> WHAT YOU WILL DO: Only the lines below between the one holding "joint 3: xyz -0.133" and the one holding "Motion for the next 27", inclusive, are to be reproduced word for word; the pictures are to be left out.

> Dataset entries:
· · · · ·

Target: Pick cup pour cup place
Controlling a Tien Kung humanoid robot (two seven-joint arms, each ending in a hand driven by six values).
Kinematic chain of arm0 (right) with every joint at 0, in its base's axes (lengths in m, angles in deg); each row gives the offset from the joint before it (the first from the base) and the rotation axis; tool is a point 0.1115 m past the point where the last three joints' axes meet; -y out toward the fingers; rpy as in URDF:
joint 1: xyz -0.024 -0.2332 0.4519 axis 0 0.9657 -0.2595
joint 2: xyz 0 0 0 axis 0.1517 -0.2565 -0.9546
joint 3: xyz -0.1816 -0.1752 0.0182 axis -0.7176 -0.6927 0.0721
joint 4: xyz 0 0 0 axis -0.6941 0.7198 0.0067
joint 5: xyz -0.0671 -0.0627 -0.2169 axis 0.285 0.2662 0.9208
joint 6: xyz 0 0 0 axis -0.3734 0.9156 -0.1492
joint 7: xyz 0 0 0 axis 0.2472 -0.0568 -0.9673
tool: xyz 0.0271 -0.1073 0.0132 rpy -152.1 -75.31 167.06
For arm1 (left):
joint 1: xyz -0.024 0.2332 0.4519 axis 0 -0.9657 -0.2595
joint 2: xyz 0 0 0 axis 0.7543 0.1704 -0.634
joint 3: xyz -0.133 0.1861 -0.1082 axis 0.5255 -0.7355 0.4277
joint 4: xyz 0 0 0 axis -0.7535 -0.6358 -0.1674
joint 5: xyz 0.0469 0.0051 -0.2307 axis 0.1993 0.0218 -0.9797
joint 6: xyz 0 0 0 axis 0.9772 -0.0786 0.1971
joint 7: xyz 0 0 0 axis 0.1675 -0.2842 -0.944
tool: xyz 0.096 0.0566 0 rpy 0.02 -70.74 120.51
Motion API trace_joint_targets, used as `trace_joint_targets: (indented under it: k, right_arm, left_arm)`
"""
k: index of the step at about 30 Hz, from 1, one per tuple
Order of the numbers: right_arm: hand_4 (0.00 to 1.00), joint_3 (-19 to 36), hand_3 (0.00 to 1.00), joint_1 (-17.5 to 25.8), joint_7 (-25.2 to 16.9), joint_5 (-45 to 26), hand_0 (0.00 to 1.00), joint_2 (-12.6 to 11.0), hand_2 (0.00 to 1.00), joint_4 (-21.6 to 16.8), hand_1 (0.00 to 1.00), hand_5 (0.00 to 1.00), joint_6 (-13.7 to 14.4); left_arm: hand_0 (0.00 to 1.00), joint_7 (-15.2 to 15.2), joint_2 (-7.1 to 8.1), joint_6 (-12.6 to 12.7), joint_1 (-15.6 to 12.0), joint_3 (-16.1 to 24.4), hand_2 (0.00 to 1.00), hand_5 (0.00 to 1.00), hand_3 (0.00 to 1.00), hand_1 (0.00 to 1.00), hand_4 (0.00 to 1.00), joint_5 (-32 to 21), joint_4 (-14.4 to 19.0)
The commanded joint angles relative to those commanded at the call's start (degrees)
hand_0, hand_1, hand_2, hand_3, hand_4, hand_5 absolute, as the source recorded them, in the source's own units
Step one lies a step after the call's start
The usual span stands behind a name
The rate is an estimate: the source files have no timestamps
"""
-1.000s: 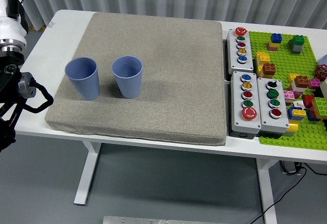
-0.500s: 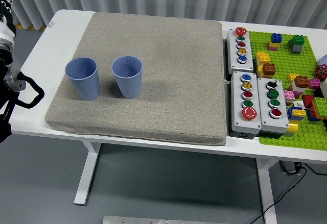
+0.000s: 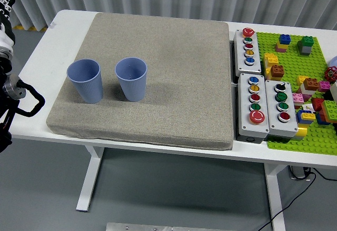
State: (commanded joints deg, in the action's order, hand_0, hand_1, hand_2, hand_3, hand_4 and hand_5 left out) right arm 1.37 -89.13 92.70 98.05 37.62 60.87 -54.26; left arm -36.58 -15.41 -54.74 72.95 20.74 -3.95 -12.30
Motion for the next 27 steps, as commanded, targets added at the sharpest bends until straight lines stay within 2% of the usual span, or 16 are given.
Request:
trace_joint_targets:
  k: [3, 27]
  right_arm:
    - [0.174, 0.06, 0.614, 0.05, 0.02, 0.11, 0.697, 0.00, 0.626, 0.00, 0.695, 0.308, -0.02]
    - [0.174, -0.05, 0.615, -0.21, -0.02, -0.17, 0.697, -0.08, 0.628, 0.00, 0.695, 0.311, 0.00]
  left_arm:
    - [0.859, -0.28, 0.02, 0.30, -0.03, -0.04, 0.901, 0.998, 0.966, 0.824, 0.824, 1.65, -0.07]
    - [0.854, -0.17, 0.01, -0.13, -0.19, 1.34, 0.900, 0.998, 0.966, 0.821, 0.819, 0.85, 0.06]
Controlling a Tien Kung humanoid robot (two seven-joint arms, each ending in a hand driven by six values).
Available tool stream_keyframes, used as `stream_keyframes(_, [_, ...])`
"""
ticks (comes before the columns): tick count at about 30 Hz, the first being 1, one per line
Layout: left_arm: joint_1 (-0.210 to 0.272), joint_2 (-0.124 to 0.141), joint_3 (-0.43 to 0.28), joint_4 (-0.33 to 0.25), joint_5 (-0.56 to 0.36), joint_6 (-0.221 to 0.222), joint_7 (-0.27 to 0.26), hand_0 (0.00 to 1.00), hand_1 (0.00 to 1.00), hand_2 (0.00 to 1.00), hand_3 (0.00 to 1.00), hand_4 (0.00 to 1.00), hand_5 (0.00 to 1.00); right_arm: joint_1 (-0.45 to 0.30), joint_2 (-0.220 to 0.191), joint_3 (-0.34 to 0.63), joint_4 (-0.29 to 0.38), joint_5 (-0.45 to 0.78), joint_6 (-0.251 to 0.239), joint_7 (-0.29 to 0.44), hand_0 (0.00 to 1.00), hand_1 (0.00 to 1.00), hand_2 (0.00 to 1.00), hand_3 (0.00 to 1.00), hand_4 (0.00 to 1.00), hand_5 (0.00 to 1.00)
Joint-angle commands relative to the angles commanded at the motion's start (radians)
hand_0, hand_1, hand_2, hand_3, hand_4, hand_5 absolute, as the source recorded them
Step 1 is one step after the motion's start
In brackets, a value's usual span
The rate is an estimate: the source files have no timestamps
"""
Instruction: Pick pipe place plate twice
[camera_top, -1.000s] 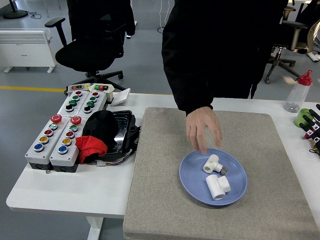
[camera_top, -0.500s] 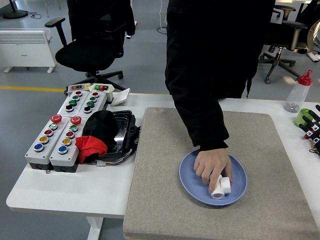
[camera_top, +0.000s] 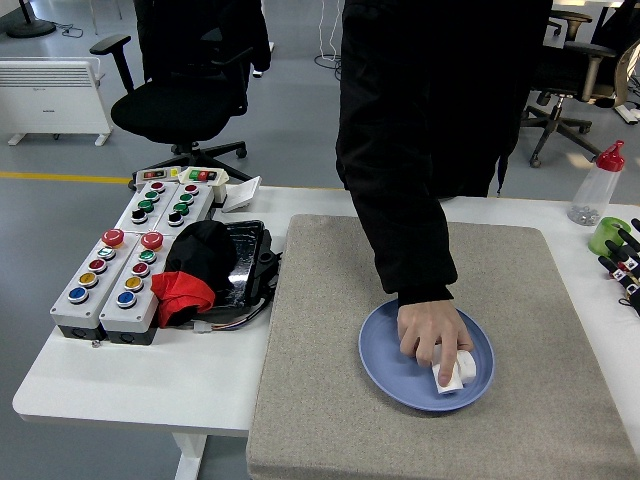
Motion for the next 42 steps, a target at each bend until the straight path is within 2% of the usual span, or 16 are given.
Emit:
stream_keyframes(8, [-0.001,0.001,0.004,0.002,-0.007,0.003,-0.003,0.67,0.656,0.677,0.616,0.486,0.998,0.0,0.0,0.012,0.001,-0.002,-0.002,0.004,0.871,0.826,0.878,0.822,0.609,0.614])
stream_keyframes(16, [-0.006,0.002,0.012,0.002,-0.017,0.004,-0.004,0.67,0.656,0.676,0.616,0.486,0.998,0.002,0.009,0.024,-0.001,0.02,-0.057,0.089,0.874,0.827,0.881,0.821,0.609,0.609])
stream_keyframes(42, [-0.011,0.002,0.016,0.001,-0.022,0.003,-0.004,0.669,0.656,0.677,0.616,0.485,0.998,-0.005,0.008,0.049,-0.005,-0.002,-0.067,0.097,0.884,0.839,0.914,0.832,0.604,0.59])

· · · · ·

> EXERCISE RESULT:
joint 3: xyz -0.133 0.1861 -0.1082 axis 0.5255 -0.7355 0.4277
joint 4: xyz 0 0 0 axis -0.7535 -0.6358 -0.1674
joint 5: xyz 0.0469 0.0051 -0.2307 axis 0.1993 0.0218 -0.9797
joint 6: xyz 0 0 0 axis 0.9772 -0.0786 0.1971
joint 7: xyz 0 0 0 axis 0.1675 -0.2842 -0.944
tool: xyz 0.096 0.0566 0 rpy 0.02 -70.74 120.51
Motion API trace_joint_targets, used as `trace_joint_targets: (indented under it: k, right_arm, left_arm)`
"""
k: index of the step at about 30 Hz, from 1, one per tuple
Order of the numbers: right_arm: hand_4 (0.00 to 1.00), joint_3 (-19 to 36), hand_3 (0.00 to 1.00), joint_1 (-17.5 to 25.8), joint_7 (-25.2 to 16.9), joint_5 (-45 to 26), hand_0 (0.00 to 1.00), joint_2 (-12.6 to 11.0), hand_2 (0.00 to 1.00), joint_4 (-21.6 to 16.8), hand_1 (0.00 to 1.00), hand_5 (0.00 to 1.00), joint_6 (-13.7 to 14.4); left_arm: hand_0 (0.00 to 1.00), joint_7 (-15.2 to 15.2), joint_2 (-7.1 to 8.1), joint_6 (-12.6 to 12.7), joint_1 (-15.6 to 12.0), joint_3 (-16.1 to 24.4), hand_2 (0.00 to 1.00), hand_5 (0.00 to 1.00), hand_3 (0.00 to 1.00), hand_1 (0.00 to 1.00), hand_4 (0.00 to 1.00), joint_5 (-32 to 21), joint_4 (-14.4 to 19.0)
The commanded joint angles relative to those commanded at the call's start (degrees)
hand_0, hand_1, hand_2, hand_3, hand_4, hand_5 absolute, as the source recorded them, in the source's own units
Step one lies a step after the call's start
The usual span stands behind a name
The rate is an estimate: the source files have no timestamps
"""
-1.000s: 
-0.500s: 
+0.000s: 
State: (commanded joints deg, in the action's order, hand_0, hand_1, hand_2, hand_3, hand_4 and hand_5 left out) right arm 1.37 -89.13 92.70 98.05 37.62 60.87 -54.26; left arm -36.58 -15.41 -54.74 72.95 20.74 -3.95 -12.30
Motion for the next 27 steps, as commanded, targets added at the sharpest bends until straight lines stay within 2% of the usual span, or 16 are given.

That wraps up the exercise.